This video made me want an andis instead of the wahl. It is just one persons opinion, but the pulse li 5 is $140 right now on Amazon and they take the exact same blades. I have the wahl combs as well. I haven’t tried the bravura, but the pulse has been just fine in my fairly limited use.


----------



## Asta's Mom (Aug 20, 2014)

Andis & Wahl both have good reputations. Just looking at the Wahl - I found at StateLine tack :


https://www.statelinetack.com/item/wahl-bravura-lithium-ion-clipper/E010531/?srccode=ADSLPH&gclid=EAIaIQobChMIibC547OB8AIVF52zCh3FlgKzEAMYASAAEgJBCvD_BwE


I have dealt with State Line for many years, back to when I had horses.. They also sell the Andis


https://www.statelinetack.com/Search.aspx?query=Andis%20Agc%202-Speed


.


----------



## 94Magna_Tom (Feb 23, 2021)

Starvt said:


> You will be fine at every six weeks. Especially with a short cut- the biggest thing is making sure mats don't develop. It's not rocket science, just takes work to condition a pup to accept grooming and making it part of your schedule.


And brushing and combing is the preventative maintenance for mats, right?


----------



## Starvt (Nov 5, 2019)

94Magna_Tom said:


> And brushing and combing is the preventative maintenance for mats, right?

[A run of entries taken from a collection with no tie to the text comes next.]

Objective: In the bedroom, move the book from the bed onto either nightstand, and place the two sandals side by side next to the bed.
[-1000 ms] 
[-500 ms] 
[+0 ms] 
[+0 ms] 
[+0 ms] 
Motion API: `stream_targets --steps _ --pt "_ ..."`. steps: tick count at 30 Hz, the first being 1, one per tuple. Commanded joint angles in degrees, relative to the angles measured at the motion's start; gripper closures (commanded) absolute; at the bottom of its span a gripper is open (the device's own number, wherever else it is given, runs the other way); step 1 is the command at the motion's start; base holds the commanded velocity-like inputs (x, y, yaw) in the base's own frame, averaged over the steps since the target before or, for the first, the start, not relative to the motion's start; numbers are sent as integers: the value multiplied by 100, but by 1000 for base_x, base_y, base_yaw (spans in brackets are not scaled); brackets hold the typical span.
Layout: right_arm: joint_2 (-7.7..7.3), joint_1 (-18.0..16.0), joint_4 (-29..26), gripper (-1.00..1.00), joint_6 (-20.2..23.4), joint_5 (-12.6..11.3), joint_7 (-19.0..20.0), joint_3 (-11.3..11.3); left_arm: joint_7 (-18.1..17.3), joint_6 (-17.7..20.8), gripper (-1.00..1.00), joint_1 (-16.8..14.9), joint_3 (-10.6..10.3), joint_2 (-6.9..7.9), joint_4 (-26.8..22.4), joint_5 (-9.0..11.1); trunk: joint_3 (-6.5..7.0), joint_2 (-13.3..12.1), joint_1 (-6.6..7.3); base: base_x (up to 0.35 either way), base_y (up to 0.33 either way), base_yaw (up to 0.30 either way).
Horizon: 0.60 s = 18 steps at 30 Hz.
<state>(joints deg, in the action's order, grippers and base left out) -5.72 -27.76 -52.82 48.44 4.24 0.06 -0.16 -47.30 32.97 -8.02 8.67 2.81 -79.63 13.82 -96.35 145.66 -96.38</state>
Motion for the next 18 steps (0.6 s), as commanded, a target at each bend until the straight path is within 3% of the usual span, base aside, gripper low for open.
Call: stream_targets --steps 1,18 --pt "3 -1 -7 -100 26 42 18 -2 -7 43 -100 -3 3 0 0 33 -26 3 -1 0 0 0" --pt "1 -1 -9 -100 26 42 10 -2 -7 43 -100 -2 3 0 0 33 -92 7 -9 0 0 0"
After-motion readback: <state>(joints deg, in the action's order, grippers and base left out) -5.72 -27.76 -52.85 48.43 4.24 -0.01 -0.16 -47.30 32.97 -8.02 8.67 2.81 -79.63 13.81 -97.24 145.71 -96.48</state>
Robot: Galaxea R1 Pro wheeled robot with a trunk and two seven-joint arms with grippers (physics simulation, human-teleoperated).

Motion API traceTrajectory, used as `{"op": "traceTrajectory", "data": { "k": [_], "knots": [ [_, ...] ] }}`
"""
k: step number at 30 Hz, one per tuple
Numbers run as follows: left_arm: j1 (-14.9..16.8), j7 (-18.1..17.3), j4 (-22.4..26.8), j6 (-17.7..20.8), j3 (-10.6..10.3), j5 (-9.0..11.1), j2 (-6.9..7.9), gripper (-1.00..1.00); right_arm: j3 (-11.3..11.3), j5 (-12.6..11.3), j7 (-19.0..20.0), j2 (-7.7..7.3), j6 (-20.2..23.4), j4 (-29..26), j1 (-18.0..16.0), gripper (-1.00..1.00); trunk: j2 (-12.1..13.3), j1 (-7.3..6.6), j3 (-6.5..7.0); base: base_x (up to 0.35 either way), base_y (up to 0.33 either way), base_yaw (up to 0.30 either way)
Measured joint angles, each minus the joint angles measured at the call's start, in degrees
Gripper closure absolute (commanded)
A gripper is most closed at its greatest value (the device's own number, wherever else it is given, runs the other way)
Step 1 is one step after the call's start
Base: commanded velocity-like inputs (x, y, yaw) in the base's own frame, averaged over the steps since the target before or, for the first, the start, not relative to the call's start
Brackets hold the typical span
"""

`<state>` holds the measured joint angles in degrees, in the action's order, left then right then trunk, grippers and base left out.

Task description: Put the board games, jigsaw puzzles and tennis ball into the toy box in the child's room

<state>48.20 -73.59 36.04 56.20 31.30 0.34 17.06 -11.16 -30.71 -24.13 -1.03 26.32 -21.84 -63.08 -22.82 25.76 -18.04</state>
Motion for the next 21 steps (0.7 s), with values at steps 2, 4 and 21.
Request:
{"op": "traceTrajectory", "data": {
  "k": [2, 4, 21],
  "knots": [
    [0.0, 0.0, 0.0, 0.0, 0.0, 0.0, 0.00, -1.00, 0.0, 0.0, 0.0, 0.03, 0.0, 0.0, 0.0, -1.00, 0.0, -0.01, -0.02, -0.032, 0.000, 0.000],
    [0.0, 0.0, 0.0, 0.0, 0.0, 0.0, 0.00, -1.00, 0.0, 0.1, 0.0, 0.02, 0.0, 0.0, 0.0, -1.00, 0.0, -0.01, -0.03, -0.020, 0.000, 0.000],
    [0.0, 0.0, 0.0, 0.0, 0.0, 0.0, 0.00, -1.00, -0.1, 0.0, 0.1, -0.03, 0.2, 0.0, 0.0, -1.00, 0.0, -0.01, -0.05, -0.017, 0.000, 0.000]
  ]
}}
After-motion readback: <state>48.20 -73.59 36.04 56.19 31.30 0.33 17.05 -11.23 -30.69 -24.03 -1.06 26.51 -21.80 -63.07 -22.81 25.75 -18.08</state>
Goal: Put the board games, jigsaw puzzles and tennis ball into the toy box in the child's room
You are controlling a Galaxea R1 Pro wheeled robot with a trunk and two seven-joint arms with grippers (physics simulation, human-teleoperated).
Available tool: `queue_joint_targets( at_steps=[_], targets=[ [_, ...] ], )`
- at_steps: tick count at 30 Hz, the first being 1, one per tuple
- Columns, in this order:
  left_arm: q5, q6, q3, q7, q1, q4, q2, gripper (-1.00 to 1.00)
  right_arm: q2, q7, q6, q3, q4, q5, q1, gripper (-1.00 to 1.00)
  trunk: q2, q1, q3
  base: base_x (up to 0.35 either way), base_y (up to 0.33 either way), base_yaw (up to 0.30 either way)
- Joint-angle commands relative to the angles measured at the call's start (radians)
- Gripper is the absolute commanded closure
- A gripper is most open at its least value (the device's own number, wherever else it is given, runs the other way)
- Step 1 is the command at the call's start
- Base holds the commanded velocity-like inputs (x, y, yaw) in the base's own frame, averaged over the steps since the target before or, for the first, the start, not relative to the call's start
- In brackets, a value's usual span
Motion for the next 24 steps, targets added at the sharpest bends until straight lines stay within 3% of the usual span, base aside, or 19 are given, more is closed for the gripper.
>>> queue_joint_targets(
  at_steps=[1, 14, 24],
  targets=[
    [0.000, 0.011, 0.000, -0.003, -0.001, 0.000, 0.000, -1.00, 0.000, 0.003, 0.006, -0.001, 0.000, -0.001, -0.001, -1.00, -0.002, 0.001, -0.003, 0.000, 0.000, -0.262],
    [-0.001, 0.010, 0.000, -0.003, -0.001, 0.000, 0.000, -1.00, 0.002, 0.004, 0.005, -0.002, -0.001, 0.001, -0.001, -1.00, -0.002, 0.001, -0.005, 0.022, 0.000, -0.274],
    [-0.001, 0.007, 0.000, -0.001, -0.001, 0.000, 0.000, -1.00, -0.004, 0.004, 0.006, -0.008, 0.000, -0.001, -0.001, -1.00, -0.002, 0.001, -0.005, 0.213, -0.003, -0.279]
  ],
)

You got it! A metal greyhound comb is your best friend. I could probably get away with only using a comb if I lost everything else.


----------



## Apricot mini momma (Dec 22, 2020)

PeggyTheParti said:


> Here’s a freshly groomed Peggy


oh my Peggy looks SOooooo beautiful freshly groomed. Great pic 👍😃


----------



## Rose n Poos (Sep 22, 2017)

Sounds like supply is still tight almost a year later. The Bravura is probably the most frequently mentioned here but these other Wahl's (except the Arco Vet - surgical length blade only) may give some additional possibilities. The non-Vet Arco is an older style using NIMH batteries (you get two). You can see the primary differences in the image. A few of us have the other versions. 










I'd agree with looking at Andis too. As an amateur groomer, I prefer the corded/cordless option and the 5 in 1 blade with the steel comb set. I think all of these are that.
I have a small grooming table but much prefer clipping outside whenever the weather permits. Clean up is soooo much easier . I can make another dog with what comes off....OH NOOOOO!


----------



## cowpony (Dec 30, 2009)

94Magna_Tom said:


> And brushing and combing is the preventative maintenance for mats, right?


Yes. However, the coat change period (+/- 12 months) will make it very difficult to keep ahead of the mats. I had my first pair clipped very short at that time. Galen started his coat change in the dead of winter, so I didn't want to do a shave down on him. It was a tough period; we are just getting out of it now.


----------



## 94Magna_Tom (Feb 23, 2021)

Coat change is shedding, right?


----------



## Rose n Poos (Sep 22, 2017)

LOL, if only . Coat change is more literal, from puppy fluff to poodle curls.

puppy fluff









to change in progress. The formerly straightish hair changes to curly on the same strand, from the skin outward. At this stage, if you keep the hair this long, it will tangle on itself as soon as you finish drawing the comb thru. This is when many stop fighting the discomfort for the pup, trying to keep them tangle or mat-free, and just trim them quite short, body and legs. TK, ears, and tail fluff is usually ok to leave longer but still require frequent combing out.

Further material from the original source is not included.